Ils retrouvèrent finalement l'escalier et commencèrent à le descendre en silence en se tenant fermement par la main.

— Celui qui dénoncera l'autre verra sa mère épargnée ! résonna la voix du sorcier.

— Ne l'écoute pas, fit aussitôt Aymeric. Il tuera tout le monde lorsqu'il aura obtenu ce qu'il veut, nous y compris. Notre seule façon de nous en sortir, c'est de survivre jusqu'à ce que les secours arrivent.

— Comment sais-tu qu'ils nous retrouveront ?

— C'est mon instinct qui me le dit, et il se trompe rarement. Tiens bon.

Heureusement, ils n'eurent pas à dévaler à toutes jambes cet escalier en colimaçon, car ils auraient succombé au vertige. Un étage à la fois, sans se presser, ils s'enfoncèrent dans les profondeurs de la forteresse.

— Aymeric, je n'en peux plus, murmura Jacob au bout d'une heure.

Il était tard, et Aymeric lui-même ressentait une grande fatigue.

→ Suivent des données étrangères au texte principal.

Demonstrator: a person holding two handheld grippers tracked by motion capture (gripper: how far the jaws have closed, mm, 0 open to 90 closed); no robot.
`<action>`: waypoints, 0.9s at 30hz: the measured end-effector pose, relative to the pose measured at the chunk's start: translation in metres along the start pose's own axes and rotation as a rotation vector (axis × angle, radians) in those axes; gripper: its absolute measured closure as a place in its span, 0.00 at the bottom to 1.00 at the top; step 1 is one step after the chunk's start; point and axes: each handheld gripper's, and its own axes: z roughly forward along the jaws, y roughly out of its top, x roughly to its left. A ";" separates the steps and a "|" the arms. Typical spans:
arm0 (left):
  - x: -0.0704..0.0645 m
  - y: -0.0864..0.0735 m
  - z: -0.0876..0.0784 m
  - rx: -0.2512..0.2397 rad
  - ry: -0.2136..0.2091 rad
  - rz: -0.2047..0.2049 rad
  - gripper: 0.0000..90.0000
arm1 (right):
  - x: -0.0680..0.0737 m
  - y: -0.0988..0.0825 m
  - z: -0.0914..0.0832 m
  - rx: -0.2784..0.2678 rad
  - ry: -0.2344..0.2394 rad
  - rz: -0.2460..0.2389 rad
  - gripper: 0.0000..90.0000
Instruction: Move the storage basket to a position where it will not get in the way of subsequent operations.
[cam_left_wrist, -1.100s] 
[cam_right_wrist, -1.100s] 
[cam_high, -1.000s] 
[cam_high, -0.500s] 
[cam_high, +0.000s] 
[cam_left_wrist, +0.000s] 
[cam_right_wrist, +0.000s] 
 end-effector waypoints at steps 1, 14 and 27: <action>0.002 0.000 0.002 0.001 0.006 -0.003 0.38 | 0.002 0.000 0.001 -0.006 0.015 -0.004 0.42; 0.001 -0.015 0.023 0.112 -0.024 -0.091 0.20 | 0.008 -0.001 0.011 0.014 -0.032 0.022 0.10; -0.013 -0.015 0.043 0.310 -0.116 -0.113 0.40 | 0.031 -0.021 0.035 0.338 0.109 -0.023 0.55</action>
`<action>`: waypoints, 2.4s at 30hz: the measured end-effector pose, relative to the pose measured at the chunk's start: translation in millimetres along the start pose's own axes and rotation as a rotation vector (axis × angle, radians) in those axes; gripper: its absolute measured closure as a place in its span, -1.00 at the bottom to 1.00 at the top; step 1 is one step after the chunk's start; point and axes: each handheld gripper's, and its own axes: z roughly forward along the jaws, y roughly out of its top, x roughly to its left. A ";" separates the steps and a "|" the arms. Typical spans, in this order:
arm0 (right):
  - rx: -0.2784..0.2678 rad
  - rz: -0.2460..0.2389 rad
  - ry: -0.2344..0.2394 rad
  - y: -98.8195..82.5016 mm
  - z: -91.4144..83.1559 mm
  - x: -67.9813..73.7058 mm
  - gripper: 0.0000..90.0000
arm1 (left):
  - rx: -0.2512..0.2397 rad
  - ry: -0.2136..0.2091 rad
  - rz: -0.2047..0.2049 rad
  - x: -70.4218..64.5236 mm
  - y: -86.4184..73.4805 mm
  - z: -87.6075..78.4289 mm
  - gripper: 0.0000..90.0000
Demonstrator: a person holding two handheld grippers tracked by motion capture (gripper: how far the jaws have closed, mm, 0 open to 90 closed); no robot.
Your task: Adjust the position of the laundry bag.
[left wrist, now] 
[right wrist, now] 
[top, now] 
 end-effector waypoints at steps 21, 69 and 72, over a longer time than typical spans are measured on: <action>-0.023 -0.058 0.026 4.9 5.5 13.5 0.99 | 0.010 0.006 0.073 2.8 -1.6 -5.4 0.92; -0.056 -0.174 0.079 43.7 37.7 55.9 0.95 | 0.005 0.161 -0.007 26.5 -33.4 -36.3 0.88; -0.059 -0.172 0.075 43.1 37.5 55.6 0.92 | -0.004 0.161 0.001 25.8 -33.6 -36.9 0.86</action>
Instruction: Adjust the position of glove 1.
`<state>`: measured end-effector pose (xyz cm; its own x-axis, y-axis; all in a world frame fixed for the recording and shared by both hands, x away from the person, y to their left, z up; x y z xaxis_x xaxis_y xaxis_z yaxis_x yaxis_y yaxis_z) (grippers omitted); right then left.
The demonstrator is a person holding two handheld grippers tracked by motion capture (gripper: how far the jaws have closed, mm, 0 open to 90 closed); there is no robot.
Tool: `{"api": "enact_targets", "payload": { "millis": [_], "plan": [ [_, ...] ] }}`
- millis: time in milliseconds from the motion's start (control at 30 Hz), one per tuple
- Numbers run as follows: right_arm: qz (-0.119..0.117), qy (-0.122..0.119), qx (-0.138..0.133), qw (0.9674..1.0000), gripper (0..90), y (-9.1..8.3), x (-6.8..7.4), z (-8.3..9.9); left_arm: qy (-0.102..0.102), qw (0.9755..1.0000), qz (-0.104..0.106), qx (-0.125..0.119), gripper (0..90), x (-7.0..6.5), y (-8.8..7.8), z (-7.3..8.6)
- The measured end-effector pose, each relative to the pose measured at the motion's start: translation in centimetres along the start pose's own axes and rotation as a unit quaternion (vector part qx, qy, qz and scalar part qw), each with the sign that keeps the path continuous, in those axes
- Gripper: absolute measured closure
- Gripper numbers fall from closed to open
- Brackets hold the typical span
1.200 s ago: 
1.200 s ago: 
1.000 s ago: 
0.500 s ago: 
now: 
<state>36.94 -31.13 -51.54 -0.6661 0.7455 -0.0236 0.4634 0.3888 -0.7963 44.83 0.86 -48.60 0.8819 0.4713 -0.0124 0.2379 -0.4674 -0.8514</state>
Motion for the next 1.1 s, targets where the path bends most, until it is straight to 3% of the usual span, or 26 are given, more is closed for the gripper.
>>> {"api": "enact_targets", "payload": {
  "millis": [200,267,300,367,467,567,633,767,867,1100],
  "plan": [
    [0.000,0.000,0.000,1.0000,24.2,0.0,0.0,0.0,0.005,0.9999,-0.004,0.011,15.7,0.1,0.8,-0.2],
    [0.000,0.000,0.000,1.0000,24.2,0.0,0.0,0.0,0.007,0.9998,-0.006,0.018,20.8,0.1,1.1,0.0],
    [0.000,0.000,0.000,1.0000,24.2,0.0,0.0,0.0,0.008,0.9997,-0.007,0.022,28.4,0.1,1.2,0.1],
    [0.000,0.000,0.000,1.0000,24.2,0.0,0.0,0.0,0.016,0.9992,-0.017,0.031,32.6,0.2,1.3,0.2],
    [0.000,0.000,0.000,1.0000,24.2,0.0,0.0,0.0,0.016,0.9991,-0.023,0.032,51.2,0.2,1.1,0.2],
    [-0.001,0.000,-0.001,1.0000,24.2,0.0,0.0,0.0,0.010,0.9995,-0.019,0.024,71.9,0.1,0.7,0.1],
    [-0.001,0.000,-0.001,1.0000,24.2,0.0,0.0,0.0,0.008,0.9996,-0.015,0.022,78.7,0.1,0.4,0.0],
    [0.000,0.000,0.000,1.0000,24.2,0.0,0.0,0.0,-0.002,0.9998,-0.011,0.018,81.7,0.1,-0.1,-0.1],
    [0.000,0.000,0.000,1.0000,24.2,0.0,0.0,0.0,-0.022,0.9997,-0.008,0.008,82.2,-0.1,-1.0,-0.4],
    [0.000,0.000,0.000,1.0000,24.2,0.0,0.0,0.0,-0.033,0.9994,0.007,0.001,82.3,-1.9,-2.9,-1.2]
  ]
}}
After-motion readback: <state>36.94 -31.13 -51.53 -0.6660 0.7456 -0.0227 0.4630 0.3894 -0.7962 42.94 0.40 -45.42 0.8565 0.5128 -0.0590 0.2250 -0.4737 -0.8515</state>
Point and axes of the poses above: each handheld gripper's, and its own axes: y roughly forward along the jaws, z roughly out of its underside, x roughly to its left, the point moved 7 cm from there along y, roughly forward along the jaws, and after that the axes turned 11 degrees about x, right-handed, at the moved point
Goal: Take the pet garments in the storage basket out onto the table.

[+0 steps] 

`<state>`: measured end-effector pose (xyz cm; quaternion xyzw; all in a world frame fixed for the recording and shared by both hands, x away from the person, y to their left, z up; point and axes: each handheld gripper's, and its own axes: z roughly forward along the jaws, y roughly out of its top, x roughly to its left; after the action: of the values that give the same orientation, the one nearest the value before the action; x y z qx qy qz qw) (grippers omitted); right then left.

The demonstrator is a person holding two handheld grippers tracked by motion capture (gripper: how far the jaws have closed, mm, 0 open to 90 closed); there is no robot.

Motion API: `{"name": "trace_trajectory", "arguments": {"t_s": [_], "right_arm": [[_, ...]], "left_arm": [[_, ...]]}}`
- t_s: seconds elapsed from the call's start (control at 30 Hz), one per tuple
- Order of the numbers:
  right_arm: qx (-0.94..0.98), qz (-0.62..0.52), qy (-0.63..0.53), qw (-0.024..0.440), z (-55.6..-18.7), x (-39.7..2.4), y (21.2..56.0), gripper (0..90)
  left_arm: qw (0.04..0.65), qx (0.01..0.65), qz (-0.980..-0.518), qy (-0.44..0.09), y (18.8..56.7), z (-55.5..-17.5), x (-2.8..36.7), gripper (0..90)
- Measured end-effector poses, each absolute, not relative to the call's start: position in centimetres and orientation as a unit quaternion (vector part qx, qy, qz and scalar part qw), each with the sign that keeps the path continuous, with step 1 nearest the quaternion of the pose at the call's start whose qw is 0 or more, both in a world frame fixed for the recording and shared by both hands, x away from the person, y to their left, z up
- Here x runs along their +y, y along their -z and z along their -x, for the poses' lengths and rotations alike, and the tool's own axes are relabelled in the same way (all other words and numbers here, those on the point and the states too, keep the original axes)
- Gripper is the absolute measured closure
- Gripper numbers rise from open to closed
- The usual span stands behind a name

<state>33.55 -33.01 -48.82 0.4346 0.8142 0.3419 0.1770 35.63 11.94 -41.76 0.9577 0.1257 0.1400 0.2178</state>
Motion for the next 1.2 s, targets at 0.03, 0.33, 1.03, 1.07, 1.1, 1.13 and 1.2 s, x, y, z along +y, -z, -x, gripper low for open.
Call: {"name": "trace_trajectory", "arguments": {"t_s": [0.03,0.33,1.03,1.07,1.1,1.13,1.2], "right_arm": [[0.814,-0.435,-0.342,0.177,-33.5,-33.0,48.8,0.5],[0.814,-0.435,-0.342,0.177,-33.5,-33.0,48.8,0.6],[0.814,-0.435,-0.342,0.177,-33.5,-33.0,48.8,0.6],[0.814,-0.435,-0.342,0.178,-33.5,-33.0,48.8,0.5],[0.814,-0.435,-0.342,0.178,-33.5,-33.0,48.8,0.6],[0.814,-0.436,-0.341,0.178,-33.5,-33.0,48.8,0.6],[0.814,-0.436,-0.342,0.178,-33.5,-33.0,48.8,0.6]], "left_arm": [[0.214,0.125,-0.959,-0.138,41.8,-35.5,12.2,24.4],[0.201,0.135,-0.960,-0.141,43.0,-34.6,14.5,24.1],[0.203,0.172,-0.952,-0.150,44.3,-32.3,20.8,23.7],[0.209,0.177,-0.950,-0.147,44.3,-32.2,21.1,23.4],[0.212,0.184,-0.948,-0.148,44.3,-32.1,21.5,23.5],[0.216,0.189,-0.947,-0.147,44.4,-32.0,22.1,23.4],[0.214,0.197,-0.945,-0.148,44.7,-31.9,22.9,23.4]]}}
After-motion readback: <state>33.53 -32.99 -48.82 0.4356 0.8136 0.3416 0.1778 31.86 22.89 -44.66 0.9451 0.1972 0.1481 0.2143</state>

Il y avait si longtemps qu'il n'avait pas dormi.

— Nous allons nous arrêter au prochain palier et attendre l'aube, décida-t-il.

Puisqu'il était impossible de voir où se situait le rez-de-chaussée dans cette obscurité presque palpable, il importait peu que les garçons s'arrêtent à un étage plutôt qu'à un autre. Aymeric s'aventura dans le corridor, son frère sur les talons. Une faible lueur brillait dans une salle sur leur droite. Ils étirèrent le cou pour découvrir d'où provenait la source de la lumière.

— On dirait une chapelle ou un musée, fit Aymeric, impressionné.

De petites flammes s'élevaient sur une dizaine de petites soucoupes et éclairaient des centaines de statues de toutes les tailles. Certaines avaient des traits occidentaux, d'autres orientaux. Le sorcier les avait probablement volées aux quatre coins du monde.

Aymeric traîna Jacob jusqu'à une alcôve creusée dans le mur derrière un imposant Minotaure.

— Je crois que nous pourrons dormir en paix, ici.

Jacob s'allongea sur le plancher sans dire un mot. Aymeric savait qu'il était terrorisé, mais il ne pouvait rien faire de plus pour le rassurer. Il écouta les bruits du château pendant un long moment, puis se coucha contre son frère. « Papa, je sais que tu seras bientôt là », se dit-il avant de fermer les yeux.